Auch er und seine Frau kennen das Auf und Ab des Lebens, hatten ihre Höhen und Tiefen. Jetzt, kurz vor dem Einschlafen muss er wieder daran denken, was sie ihm erwiderte, als er laut darüber nachdachte, ob sie wohl auch mal so ein Klettverschlusspärchen werden und warum sie, bei allen Fehlern, die er schon gemacht hatte, immer noch zusammen sind.

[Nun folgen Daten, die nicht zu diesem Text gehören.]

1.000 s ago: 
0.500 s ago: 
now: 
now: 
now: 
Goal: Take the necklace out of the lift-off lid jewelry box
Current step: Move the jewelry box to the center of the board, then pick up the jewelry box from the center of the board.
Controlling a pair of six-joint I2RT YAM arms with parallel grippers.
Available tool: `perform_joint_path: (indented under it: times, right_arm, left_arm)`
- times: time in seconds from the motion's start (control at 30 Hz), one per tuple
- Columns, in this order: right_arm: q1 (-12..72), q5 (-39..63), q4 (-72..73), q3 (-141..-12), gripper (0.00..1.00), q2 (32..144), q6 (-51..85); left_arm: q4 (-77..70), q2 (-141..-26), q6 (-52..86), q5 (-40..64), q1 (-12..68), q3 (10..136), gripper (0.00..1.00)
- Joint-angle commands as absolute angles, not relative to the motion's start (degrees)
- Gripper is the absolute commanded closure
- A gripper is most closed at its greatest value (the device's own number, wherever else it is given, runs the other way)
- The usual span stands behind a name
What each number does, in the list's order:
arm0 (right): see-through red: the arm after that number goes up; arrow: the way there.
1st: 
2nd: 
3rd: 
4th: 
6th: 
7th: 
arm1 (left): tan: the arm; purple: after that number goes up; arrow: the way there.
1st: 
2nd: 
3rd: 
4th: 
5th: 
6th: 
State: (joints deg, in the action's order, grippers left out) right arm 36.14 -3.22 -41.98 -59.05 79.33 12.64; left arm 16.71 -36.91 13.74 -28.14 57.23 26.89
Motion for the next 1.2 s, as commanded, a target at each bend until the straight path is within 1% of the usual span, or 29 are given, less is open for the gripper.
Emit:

Liebevoll strich sie ihm über seine, sich bereits lichtenden Haare, als sie im erwiderte: „Menschen machen Fehler. Du, ich, alle anderen auch. Jeden Tag aufs Neue und immer wieder. Die Frage ist doch, wie wir damit umgehen. Du und ich werden immer unsere Wege finden. Als wir uns damals kennenlernten, nanntest Du mich immer Schönheit. Es wog so schwer für mich und ich bat dich, es nicht mehr zu tun. Seitdem nanntest du mich Tiehnösch. Ob mit Wollsocken auf der Couch oder morgens beim Aufwachen mit Knitterfalten im Gesicht. Ob ich von der Gartenarbeit verschwitz und mit Erde im Gesicht vor dir stehe, oder verzweifelt auf der Waage, weil sie wieder weiter nach oben ausschlägt. Für Dich bin ich immer Tiehnösch, auch wenn meine Lachfalten langsam in Altersfalten übergehen. Dafür liebe ich Dich!“

Liebevoll betrachtet sie sein von Sorgenfalten durchzogenes Gesicht, über das sich beim Einschlafen gerade ein leichtes Lächeln legt.